Within this material, how many lines have the string "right" in them? The answer is a number, with nothing added.

- Opening Delimiter -

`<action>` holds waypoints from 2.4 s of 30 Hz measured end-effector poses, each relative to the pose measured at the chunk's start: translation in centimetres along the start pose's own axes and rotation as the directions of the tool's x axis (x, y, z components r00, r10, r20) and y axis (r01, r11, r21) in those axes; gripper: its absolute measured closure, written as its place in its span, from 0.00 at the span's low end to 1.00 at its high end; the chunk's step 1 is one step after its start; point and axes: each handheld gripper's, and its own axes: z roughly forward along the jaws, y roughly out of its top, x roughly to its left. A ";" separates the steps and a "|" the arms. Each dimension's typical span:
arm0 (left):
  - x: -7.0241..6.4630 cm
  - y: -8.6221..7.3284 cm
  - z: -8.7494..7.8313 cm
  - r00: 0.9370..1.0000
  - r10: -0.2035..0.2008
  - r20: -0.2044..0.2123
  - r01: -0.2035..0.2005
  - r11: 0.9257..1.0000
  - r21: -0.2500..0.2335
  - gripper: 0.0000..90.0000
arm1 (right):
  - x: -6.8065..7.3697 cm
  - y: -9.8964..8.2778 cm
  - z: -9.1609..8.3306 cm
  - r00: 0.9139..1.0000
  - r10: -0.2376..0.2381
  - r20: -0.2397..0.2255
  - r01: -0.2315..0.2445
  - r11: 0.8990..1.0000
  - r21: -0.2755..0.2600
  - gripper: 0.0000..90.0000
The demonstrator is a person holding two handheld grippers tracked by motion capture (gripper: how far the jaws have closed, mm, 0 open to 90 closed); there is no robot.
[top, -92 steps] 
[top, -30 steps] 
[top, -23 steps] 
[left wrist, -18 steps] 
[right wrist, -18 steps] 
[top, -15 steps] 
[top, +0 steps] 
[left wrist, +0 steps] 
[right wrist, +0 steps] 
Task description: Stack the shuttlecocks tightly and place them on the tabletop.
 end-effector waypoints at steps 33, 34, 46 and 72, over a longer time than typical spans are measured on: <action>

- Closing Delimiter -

> Response to this task
3